A secured credit card or loan requires that you put down a refundable deposit, which then becomes the credit limit. The bank then reports your paying habits to all three major credit bureaus — Equifax, TransUnion and Experian — every month. Some banks will even offer to turn your secured credit card into an unsecured one, thereby refunding the deposit if payments are made on time for at least six months.

As long as you keep making on-time payments, your credit score will gradually increase. It’s also important to note, the more aged your credit accounts are, the higher your score will reach in combination with punctual payment history.

4. How to fix bad credit

Not all is lost if you have bad credit. There are plenty of ways to fix your score without paying someone to do it.

First, check your credit score. The Federal Trade Commission makes it a consumer right to have access to your credit score for free every year using annualcreditreport.com.

Next, glance over the report obtained from all three major credit bureaus and be sure to check for any delinquent items that may be unfamiliar, and address any familiar past debts that can be removed by simply making a payment.

Then, peep your overall credit utilization. A 30 percent utilization rate is generally a rule-of-thumb, but ideally, credit usage should land between 10-15 percent. Just because Apple Card generously gave you a $10,000 credit limit doesn’t mean spend the entire or even half.
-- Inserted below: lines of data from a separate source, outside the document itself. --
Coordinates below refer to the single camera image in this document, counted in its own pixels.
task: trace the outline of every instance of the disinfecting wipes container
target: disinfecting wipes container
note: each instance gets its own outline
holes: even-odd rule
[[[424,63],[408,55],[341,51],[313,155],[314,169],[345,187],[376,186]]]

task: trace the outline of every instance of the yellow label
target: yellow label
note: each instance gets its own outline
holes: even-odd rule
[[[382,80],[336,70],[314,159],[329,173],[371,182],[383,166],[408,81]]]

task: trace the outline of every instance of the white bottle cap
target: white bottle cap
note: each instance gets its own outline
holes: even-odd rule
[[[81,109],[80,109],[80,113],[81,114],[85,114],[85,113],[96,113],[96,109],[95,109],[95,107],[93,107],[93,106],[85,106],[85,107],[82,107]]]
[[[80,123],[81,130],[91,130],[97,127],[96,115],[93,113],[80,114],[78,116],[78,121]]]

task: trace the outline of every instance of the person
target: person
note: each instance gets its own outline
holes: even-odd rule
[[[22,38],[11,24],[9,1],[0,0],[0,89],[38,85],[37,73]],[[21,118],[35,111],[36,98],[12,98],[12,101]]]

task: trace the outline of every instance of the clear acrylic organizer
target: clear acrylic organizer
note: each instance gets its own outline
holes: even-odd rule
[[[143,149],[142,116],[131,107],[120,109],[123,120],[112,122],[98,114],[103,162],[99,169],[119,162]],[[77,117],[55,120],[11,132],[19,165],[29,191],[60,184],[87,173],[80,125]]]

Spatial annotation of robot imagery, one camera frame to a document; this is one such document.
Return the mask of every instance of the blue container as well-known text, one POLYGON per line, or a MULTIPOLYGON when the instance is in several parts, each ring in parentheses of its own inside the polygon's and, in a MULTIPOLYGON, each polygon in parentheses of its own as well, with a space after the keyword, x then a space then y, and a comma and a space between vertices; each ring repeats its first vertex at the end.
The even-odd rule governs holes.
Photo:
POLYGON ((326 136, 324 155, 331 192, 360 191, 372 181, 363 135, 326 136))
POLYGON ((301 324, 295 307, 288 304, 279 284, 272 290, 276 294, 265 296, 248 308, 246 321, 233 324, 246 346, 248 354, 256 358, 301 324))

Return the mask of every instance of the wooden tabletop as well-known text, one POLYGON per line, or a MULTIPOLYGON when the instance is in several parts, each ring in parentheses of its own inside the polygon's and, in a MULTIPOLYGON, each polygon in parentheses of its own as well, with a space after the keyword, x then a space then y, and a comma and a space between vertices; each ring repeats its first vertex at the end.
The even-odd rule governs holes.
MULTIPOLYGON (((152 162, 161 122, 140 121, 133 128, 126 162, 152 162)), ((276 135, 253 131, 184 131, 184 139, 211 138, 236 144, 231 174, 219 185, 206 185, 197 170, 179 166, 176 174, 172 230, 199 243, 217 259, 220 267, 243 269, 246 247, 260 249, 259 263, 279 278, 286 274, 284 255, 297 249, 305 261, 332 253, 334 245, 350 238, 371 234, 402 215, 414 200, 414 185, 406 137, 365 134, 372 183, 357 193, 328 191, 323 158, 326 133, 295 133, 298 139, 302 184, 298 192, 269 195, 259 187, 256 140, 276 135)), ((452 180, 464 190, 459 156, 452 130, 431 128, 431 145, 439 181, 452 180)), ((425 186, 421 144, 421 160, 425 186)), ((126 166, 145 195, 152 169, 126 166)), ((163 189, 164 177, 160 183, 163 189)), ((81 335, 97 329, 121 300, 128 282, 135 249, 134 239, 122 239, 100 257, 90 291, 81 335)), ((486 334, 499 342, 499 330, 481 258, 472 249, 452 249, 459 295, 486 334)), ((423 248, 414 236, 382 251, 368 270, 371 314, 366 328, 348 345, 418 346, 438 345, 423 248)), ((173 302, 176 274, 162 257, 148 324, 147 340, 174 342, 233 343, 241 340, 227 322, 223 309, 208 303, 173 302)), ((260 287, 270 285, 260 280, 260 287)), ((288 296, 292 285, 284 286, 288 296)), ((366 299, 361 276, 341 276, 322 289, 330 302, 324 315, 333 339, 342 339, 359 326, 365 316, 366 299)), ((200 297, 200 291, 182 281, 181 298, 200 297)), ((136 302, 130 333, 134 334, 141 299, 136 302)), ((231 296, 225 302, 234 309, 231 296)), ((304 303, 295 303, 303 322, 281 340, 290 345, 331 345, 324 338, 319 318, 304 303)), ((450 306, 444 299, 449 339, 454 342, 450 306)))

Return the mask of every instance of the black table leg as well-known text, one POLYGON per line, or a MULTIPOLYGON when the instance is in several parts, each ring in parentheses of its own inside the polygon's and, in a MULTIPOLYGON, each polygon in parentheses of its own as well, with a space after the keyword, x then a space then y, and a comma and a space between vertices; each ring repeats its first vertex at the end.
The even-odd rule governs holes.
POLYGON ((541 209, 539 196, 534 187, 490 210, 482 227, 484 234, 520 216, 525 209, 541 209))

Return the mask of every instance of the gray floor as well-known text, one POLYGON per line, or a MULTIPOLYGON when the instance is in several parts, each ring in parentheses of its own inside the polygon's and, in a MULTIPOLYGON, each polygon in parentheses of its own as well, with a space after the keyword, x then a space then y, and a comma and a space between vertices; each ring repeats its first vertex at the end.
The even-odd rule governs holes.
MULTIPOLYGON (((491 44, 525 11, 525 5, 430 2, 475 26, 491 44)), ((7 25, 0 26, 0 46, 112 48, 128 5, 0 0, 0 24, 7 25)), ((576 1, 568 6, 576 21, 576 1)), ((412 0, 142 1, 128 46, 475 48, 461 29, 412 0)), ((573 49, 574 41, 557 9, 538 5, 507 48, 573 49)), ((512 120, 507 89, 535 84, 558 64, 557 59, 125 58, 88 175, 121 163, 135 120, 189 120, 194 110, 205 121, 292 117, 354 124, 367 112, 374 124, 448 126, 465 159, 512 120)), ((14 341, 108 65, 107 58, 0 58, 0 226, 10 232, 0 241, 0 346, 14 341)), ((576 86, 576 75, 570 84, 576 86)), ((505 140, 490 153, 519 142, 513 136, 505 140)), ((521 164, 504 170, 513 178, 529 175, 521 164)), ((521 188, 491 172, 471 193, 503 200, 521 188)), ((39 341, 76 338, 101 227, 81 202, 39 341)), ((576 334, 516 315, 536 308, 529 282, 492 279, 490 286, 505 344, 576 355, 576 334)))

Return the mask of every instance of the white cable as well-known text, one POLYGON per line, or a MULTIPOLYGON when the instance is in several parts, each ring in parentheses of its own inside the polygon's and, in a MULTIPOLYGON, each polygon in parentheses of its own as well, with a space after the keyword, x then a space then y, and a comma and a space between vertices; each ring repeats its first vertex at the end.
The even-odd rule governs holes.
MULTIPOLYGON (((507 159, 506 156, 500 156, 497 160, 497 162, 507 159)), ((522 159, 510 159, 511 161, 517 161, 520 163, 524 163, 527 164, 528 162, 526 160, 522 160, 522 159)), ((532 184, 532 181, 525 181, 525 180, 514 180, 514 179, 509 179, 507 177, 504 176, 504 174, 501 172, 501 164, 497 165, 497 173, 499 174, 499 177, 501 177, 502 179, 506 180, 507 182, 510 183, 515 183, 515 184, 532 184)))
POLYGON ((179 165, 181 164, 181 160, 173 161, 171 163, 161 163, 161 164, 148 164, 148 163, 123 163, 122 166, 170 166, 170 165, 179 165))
“Sure, you might have a $5,000 credit card bill and you’re going to pay it off in full. But, what’s actually being reported to the credit agencies is not that zero, but the credit card statement,” Mac says.

To be on the safe side, pay the balance before the bank has a chance to deliver the statement.

5. On the authorized user credit hack

Being added as an authorized user to the credit card of a relative or friend, who is responsible with their own money, is a great way to boost your credit score. If you have someone in your life with good credit and is willing to add you as an authorized user, all they have to do is call their bank and add you.

For this hack, it is not necessary to have access to this person’s credit card. The authorized user trick is solely to have their good payment history, age of their account and credit limit, reflect on your report for a boosted score.

“Obviously it’s some risk with that and you got to hope that [the person authorizing you] is going to still pay them credit cards off in a timely fashion. But, what it’s going to do for you is now you’re going to have a new credit history and you’re going to have a higher credit limit, which is going to help your overall credit utilization.”

Once the bank reports you as an authorized user on an account with a high credit limit and low usage, the boost in your credit score will immediately increase.